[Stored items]
----------

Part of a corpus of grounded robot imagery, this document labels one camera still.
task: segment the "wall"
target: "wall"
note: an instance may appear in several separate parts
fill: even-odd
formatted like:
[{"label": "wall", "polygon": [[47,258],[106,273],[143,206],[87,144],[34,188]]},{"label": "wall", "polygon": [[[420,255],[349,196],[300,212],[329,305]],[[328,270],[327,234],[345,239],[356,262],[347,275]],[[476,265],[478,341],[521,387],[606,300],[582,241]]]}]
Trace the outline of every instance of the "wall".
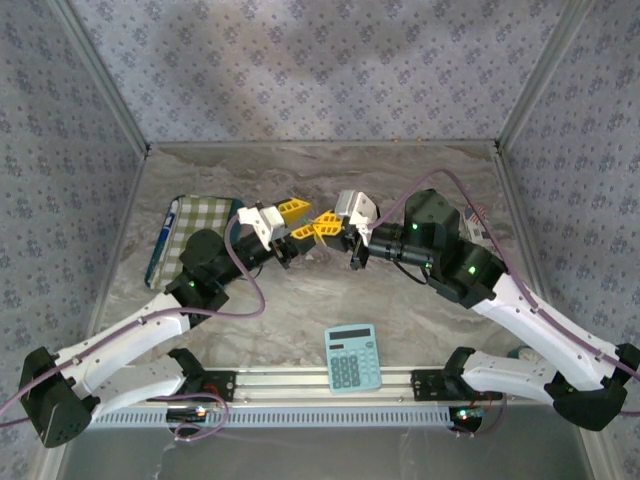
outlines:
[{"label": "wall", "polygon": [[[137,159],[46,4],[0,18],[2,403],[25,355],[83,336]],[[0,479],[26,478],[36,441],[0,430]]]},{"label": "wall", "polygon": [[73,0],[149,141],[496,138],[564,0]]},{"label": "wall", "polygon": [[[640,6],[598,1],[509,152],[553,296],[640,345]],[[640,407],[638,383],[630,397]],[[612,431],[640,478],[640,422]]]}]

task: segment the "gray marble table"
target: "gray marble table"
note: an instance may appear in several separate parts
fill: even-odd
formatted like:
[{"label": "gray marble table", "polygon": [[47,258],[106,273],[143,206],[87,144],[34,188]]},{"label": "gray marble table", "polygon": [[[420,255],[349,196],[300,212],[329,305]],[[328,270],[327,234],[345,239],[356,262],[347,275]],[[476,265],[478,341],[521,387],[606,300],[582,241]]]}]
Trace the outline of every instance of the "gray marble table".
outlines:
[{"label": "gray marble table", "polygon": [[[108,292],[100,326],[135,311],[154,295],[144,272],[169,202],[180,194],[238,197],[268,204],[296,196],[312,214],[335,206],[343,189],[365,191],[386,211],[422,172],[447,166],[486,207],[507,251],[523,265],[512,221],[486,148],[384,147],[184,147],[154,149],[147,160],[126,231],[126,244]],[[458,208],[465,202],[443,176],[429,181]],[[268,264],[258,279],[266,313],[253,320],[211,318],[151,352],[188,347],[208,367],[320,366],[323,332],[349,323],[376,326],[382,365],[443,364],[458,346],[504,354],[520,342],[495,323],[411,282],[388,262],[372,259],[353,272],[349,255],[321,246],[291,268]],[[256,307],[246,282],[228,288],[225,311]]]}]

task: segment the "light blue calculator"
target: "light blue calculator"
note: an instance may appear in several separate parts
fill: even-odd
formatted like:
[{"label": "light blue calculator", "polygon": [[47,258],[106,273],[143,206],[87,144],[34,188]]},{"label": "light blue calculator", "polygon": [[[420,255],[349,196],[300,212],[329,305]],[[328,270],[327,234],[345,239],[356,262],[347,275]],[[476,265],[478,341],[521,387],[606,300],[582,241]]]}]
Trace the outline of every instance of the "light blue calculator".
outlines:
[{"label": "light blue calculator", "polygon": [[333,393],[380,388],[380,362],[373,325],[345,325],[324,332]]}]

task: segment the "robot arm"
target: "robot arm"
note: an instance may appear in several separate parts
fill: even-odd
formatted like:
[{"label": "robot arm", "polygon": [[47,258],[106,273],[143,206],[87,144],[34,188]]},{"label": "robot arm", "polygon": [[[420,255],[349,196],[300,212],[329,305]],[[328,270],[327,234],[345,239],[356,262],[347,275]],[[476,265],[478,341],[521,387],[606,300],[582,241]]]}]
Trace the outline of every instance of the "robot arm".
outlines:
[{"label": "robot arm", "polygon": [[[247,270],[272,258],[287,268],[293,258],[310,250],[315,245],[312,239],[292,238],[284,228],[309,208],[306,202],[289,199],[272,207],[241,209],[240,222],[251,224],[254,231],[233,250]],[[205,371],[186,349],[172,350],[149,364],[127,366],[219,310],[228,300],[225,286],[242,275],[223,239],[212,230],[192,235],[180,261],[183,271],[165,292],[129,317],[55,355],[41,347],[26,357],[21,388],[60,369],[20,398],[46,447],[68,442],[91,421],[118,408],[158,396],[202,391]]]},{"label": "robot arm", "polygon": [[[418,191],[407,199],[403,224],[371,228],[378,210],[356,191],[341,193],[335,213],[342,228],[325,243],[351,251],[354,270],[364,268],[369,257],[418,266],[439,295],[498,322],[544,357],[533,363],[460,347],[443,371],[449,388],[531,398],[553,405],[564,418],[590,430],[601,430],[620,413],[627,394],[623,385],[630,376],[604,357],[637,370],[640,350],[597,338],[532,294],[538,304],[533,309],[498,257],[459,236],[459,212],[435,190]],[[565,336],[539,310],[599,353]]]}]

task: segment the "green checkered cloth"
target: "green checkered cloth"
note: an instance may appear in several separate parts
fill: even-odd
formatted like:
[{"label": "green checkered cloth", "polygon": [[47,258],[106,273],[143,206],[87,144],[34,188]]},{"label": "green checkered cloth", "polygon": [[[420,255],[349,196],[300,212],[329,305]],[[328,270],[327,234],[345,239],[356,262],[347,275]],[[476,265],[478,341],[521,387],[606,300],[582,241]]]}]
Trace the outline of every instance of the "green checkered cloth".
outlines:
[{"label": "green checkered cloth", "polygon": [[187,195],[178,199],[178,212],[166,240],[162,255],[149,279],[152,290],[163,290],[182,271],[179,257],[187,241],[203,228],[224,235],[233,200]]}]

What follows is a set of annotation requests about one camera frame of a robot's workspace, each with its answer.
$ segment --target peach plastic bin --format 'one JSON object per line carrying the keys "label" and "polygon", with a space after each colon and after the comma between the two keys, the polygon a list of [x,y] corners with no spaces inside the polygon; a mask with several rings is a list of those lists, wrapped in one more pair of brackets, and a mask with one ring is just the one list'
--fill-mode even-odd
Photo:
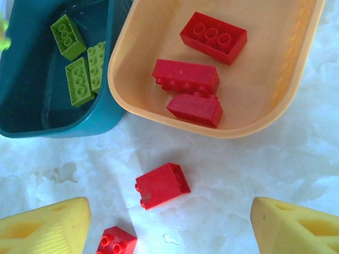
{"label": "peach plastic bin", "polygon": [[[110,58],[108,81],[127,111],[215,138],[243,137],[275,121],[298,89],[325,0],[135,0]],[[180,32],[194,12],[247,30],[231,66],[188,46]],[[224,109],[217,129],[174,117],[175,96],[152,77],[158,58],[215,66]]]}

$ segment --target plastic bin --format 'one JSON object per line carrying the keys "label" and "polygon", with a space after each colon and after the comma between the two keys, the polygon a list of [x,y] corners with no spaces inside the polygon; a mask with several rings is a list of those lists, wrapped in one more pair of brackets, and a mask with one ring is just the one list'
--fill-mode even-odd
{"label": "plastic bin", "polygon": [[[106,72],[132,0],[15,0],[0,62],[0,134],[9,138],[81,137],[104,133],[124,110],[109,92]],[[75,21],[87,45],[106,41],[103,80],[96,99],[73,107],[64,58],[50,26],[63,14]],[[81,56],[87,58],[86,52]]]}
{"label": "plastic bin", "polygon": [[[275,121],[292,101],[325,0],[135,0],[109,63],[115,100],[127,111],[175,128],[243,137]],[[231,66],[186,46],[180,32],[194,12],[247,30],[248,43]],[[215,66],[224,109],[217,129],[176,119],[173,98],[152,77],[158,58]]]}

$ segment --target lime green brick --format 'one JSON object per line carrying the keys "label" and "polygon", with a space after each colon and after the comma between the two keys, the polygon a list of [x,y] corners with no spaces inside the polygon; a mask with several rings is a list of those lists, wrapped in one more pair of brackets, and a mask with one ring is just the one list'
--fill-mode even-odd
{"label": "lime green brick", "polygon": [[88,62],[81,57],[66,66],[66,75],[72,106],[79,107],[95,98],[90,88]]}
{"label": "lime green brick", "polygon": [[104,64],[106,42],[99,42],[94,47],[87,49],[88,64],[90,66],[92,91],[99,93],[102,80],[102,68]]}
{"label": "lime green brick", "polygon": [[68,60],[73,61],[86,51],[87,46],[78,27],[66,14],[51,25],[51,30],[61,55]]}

----------

Your objective: All lines of the entries containing the string "Trace" must be shown in full.

Task response:
Trace the outline of every instance of the "wall".
Trace the outline of every instance of the "gray marble table".
Trace the outline of every instance of the "light blue calculator".
Trace the outline of every instance of the "robot arm".
Trace the outline of every instance of the "green checkered cloth".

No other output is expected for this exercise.